Mais j’inculque les mouches, je les enclume, je les inclus, je les culmine, je les Jean-Luc, je lèze-un-culte, je les accumule ! Pour tout dire, je les seau d’eau mise alors que je vous ai pas encore solutionné ma scène épineuse avec Martin Braham.
Il attend que je me taise, la tête penchée sur le côté, comme un Indien qu’est à l’écoute des montagnes Rocheuses pour s’assurer que sa belle-doche n’arrive pas impromptu au moment où il s’apprête à calcer la nouvelle bonne.
— Votre humanitarisme vous perdra, San-Antonio, murmure-t-il après que je me suis tu. Dans nos professions, il faut oublier le sentiment, la conscience, les arrière-pensées et toutes ces fadaises qui maintiennent l’homme entre des brancards.
Son ton est sec, âpre.

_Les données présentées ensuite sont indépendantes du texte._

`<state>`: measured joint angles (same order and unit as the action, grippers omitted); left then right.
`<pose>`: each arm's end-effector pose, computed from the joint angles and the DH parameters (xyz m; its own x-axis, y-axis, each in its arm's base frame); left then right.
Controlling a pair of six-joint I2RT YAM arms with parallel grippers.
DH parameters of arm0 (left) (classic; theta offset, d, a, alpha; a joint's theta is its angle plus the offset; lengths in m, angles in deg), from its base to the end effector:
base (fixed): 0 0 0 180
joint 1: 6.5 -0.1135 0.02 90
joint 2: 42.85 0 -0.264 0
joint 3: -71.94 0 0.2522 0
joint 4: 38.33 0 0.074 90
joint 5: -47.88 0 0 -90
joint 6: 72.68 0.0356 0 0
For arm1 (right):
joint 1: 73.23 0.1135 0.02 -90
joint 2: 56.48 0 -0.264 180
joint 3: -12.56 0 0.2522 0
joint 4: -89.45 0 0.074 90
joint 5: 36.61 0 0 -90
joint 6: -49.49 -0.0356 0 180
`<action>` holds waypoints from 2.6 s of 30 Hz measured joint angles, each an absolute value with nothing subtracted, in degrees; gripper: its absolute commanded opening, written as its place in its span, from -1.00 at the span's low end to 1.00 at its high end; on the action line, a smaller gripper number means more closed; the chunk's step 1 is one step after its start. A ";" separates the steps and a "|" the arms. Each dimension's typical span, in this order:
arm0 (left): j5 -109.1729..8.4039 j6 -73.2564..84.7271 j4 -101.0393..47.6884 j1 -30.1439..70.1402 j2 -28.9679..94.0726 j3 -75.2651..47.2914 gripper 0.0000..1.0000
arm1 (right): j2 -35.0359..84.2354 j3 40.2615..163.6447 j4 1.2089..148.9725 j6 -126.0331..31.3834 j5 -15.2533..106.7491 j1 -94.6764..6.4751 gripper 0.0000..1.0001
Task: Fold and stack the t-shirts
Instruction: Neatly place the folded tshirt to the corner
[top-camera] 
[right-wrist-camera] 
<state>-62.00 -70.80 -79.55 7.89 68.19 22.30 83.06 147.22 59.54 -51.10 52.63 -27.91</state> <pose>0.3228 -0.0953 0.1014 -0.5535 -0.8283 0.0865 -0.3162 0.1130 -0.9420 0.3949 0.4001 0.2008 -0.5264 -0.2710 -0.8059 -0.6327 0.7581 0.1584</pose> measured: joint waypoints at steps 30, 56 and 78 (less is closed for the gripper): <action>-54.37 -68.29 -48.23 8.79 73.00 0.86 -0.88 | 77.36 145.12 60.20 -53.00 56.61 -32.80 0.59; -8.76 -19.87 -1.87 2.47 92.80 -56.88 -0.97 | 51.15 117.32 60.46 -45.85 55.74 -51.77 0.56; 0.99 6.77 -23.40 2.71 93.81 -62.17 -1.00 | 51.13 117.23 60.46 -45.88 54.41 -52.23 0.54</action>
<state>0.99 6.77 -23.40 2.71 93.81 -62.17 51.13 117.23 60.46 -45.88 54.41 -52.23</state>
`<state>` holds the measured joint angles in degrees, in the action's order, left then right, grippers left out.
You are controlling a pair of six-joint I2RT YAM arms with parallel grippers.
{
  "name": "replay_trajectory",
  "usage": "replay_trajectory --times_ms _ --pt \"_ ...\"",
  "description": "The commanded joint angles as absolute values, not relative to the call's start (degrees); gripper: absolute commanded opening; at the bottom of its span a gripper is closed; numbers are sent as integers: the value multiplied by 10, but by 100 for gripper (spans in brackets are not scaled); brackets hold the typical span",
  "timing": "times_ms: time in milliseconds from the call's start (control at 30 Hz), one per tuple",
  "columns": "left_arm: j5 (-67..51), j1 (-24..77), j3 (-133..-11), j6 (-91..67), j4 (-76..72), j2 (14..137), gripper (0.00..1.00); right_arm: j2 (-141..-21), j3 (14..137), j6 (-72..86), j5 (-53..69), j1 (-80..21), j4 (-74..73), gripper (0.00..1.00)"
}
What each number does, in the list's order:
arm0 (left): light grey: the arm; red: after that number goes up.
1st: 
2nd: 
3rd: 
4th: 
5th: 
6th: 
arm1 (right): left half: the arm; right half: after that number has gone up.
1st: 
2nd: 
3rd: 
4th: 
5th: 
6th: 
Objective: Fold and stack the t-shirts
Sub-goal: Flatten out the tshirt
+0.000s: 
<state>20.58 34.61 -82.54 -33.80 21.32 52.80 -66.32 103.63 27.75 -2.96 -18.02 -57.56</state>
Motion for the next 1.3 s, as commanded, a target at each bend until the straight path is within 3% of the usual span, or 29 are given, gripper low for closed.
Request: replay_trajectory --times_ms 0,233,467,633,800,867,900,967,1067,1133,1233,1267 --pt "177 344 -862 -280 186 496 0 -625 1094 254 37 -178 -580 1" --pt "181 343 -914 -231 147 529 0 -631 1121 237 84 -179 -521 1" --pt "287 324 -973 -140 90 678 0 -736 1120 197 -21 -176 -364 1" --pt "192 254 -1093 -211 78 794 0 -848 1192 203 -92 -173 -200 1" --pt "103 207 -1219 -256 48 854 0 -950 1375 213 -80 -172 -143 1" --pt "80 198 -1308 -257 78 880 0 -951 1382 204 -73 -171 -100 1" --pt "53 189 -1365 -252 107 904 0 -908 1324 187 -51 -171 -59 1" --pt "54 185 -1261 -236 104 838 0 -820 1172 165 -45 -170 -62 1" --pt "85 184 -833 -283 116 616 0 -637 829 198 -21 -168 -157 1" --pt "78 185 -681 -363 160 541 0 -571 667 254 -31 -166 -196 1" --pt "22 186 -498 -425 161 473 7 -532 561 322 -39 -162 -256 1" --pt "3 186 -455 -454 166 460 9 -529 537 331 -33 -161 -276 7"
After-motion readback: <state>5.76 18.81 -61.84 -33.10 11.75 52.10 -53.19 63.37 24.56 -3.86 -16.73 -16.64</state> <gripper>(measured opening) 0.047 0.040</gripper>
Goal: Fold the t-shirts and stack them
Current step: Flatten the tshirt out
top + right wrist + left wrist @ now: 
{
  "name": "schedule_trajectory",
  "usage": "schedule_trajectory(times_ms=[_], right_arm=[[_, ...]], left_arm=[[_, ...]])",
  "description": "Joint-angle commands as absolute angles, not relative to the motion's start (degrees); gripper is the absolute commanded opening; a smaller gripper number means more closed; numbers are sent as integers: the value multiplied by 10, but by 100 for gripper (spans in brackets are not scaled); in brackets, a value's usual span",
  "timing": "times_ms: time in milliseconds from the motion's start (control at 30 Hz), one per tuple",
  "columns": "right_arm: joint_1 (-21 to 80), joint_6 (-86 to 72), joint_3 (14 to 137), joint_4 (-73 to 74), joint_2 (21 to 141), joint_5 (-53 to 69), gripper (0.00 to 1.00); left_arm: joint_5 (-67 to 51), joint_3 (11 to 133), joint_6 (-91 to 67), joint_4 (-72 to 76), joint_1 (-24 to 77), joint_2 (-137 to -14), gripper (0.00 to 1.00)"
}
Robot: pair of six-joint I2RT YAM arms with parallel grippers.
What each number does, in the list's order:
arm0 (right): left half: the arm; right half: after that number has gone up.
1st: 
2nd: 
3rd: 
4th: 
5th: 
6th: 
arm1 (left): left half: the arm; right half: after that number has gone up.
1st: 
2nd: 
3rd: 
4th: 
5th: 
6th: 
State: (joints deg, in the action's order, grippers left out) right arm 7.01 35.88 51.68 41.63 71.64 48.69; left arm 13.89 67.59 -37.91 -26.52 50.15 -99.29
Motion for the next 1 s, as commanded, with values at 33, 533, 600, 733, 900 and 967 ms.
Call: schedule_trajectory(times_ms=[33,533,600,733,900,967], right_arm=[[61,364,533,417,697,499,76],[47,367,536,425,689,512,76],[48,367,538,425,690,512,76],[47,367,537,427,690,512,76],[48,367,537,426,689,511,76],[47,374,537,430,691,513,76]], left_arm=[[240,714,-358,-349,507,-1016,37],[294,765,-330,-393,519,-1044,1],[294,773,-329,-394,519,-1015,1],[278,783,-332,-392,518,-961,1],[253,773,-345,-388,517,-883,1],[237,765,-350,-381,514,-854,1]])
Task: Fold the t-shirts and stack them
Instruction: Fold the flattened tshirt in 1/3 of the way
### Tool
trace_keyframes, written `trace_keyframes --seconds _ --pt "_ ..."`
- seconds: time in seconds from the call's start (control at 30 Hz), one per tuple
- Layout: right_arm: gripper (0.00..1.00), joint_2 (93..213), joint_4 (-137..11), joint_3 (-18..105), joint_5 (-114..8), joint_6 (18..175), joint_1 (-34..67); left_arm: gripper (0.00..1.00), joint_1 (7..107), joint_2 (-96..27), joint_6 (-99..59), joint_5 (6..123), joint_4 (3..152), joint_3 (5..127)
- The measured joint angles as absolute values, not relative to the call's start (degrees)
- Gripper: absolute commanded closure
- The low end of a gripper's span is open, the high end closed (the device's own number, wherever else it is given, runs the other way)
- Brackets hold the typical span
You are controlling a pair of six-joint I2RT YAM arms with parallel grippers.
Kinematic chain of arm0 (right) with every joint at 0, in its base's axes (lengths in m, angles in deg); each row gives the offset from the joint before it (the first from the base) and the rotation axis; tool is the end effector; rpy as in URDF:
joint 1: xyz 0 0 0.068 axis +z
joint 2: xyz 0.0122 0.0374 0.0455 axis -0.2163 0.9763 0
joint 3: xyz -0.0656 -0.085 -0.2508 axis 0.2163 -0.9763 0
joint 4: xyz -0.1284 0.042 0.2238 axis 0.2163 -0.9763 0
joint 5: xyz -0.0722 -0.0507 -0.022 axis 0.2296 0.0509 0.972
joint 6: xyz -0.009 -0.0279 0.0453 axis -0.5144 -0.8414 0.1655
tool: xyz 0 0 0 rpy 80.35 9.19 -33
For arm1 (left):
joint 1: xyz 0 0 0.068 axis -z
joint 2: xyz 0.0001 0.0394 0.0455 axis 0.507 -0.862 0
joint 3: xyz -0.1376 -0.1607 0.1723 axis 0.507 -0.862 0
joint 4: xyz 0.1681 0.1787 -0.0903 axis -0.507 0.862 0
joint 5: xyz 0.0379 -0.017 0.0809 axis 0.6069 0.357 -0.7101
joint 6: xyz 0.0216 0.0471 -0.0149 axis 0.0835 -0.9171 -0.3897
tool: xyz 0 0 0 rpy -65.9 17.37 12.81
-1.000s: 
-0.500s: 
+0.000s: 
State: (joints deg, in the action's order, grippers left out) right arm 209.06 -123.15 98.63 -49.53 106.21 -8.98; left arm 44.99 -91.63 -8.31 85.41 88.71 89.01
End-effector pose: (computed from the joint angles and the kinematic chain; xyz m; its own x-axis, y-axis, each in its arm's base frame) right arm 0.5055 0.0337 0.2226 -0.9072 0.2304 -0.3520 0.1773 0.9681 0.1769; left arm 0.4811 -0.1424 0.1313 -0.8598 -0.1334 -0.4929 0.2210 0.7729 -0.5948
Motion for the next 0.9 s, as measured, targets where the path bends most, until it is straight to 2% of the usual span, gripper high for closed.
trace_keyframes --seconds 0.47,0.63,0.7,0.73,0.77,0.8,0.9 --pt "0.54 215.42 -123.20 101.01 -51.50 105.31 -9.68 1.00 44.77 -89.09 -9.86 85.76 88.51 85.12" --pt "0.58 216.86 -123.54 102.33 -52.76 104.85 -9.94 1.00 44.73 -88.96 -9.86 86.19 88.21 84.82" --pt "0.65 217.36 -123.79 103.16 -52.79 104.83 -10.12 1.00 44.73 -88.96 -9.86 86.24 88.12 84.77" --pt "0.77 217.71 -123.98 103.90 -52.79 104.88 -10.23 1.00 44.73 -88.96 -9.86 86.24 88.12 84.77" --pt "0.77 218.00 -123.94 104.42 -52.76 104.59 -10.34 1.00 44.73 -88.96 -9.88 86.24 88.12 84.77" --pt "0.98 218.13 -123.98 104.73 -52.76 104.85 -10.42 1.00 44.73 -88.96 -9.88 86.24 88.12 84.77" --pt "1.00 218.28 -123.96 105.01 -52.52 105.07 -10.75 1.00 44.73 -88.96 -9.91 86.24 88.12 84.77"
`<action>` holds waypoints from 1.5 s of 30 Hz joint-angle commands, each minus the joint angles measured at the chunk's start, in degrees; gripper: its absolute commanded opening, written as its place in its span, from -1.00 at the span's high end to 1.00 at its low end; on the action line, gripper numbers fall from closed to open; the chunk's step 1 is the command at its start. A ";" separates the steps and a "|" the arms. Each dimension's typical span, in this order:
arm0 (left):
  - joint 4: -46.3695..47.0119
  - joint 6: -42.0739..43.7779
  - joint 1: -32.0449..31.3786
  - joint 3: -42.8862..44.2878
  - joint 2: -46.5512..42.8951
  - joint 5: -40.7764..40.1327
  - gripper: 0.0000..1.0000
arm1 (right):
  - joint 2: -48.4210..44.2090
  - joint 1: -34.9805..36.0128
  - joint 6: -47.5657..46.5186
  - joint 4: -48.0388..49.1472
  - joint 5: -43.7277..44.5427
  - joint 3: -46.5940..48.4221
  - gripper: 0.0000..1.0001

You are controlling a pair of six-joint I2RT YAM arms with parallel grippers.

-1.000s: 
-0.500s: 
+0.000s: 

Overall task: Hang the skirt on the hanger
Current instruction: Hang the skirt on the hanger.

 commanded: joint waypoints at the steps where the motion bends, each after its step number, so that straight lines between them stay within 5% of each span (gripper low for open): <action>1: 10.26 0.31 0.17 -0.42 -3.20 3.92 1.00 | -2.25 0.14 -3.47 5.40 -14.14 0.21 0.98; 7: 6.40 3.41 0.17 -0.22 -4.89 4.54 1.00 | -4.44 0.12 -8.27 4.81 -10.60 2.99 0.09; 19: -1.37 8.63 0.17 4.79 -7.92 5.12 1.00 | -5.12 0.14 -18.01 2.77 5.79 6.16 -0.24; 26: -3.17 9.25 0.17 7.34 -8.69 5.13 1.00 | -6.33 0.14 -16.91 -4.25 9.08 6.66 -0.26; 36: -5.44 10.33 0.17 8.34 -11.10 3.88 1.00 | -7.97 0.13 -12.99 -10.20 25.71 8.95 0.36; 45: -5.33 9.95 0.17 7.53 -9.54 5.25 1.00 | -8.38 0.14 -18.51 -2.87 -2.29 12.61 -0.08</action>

Son regard ressemble à deux pics à glace braqués sur moi.
Je comprends qu’il n’abdiquera pas.
— Ainsi donc vous refusez de partir ?
— Naturellement. Vous me voyez céder à un chantage.
— En ce cas, que comptez-vous faire ?
— Le nécessaire, répond Braham.
— C’est-à-dire ?
— Pour commencer, ceci.
De sa main droite, il saisit son bras gauche, au-dessus du coude.
Le temps de compter jusqu’à la moitié d’un, j’ai compris. J’exécute une cabriole en direction du balcon. Manque de pot, la porte coulissante a été refermée. Je veux écarter les pans du lourd rideau de plastique pour choper la poignée. Trop tard. Une vapeur suffocante s’abat sur moi. J’essaie de ne plus respirer. De rebrousser chemin. De culbuter l’homme qui est là, sardonique, les lèvres arrondies autour d’une dent dardée comme une minuscule défense. Mais Braham a jeté un siège dans mes jambes. Je culbute. Je respire. Je disparais de ma surface.
PITRE HUIT
La paupière de Bérurier ressemble à un morceau de pneu. Elle est épaisse, bombée, batracienne, boueuse. Il tousse. Il crache tous azimuts. Et puis aussi, il boit à même le goulot d’une bouteille brune.
Comme tous les modestes, les obscurs, les sans-grade, il picole du rhum, dans les cas importants, Alexandre-Benoît. Le rhum, ça reste du folklore… Le p’tit verre du guillotiné. Les têtes exsangues rotaient l’alcool de canne à sucre en chutant dans le son-buvard.